Stored entries

:::::

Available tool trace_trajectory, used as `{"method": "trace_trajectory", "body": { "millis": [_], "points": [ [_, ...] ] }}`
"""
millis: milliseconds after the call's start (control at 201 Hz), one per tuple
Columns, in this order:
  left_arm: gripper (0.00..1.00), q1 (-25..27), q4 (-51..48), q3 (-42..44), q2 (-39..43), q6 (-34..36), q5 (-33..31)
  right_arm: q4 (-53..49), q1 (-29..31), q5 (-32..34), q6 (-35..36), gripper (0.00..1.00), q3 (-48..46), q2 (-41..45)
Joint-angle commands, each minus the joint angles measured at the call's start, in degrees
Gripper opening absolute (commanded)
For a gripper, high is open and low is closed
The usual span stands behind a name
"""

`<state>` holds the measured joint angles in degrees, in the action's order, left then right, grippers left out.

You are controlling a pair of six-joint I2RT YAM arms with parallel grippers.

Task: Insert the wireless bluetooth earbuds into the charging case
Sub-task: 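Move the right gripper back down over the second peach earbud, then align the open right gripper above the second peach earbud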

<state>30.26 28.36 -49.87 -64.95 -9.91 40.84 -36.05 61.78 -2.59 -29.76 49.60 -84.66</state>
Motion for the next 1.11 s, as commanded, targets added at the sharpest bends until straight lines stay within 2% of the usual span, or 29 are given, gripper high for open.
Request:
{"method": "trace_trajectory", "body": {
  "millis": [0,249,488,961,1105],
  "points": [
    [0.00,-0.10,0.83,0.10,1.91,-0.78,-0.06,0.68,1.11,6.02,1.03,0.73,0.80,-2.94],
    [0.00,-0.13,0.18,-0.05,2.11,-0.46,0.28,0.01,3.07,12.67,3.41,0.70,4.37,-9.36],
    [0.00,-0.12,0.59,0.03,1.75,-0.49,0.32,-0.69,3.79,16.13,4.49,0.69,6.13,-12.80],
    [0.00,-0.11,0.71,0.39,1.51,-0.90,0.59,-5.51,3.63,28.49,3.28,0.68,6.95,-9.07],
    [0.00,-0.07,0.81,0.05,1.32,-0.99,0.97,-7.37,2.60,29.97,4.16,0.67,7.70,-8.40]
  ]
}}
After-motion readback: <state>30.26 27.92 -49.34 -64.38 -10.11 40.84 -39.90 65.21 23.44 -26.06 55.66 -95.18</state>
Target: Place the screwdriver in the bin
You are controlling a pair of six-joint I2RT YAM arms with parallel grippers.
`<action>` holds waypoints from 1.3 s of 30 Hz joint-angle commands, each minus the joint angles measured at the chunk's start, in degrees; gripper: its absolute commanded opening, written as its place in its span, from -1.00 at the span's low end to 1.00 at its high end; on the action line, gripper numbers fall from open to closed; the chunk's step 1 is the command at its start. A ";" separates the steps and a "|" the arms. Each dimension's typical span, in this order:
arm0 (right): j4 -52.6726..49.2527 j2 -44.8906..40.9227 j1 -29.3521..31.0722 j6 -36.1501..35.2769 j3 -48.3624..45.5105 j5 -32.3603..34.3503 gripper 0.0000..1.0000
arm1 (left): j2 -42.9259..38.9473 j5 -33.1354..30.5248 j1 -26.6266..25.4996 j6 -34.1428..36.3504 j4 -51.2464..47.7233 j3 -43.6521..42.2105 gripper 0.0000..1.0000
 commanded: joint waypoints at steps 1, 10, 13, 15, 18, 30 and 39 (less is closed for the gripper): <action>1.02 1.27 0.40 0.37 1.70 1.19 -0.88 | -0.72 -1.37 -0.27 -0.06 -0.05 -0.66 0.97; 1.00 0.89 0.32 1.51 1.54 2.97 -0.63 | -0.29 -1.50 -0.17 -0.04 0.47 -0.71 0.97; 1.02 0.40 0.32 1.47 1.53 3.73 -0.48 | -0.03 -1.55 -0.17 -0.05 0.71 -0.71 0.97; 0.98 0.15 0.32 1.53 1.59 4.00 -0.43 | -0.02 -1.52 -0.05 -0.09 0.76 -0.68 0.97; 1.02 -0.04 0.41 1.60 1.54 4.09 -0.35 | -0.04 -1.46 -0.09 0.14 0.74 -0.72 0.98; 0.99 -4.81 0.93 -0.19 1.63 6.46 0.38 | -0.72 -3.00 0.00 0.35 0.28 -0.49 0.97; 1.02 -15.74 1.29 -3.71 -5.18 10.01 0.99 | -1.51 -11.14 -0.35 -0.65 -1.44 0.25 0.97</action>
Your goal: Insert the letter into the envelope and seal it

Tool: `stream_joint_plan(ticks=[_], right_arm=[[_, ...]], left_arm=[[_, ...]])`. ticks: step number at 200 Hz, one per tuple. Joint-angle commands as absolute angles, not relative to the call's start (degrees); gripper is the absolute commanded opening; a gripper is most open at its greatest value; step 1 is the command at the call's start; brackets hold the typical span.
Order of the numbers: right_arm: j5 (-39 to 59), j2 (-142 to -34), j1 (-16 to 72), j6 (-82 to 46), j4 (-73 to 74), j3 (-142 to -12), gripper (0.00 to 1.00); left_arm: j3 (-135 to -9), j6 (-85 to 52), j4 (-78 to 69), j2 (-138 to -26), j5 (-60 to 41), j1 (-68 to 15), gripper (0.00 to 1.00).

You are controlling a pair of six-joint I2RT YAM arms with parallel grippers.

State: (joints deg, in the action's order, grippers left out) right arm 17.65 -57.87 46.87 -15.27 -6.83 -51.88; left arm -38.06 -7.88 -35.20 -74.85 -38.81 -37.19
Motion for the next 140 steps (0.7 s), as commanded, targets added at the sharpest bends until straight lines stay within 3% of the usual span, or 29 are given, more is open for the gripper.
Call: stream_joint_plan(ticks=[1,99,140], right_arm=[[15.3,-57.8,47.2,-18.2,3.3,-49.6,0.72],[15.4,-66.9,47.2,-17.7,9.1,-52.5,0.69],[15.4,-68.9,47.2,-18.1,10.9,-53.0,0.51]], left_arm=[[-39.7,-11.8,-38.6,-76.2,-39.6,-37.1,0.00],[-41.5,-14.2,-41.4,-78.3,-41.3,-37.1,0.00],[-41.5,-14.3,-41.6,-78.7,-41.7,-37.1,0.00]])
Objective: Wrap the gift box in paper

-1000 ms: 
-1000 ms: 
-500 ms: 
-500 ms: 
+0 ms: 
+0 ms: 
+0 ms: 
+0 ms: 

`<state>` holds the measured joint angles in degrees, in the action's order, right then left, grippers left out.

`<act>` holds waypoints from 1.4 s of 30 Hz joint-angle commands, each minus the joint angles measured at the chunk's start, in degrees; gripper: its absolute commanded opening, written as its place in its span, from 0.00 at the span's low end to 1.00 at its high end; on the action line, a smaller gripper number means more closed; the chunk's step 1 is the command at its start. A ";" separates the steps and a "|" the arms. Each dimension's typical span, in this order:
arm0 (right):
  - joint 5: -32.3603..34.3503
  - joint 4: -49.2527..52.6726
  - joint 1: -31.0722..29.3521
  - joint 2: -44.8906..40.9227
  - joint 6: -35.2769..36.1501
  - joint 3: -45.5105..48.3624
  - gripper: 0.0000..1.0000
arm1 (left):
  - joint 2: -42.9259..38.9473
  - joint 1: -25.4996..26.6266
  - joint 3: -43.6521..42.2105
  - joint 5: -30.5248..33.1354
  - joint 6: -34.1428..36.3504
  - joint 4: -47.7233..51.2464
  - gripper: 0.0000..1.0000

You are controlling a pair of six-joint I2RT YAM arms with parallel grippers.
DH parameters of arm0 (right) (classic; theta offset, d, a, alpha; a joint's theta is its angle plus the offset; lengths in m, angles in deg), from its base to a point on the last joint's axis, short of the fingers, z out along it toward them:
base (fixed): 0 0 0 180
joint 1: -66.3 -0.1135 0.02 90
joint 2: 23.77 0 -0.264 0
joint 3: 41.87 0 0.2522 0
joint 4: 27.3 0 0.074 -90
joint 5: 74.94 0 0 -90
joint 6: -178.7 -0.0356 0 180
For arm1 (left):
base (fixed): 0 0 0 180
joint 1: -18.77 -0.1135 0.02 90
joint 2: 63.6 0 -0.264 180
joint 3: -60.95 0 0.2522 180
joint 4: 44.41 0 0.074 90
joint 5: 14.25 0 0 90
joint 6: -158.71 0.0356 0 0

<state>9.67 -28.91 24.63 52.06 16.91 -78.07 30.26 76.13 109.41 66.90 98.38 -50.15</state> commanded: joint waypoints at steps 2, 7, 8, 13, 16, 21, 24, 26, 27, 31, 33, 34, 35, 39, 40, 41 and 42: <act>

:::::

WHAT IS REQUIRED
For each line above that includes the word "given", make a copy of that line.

YOUR SOLUTION
Motion for the next 1.11 s, as commanded, targets added at the sharpest bends until straight lines stay within 2% of the usual span, or 29 are given, gripper high for open.
Motion for the next 140 steps (0.7 s), as commanded, targets added at the sharpest bends until straight lines stay within 3% of the usual span, or 29 are given, more is open for the gripper.

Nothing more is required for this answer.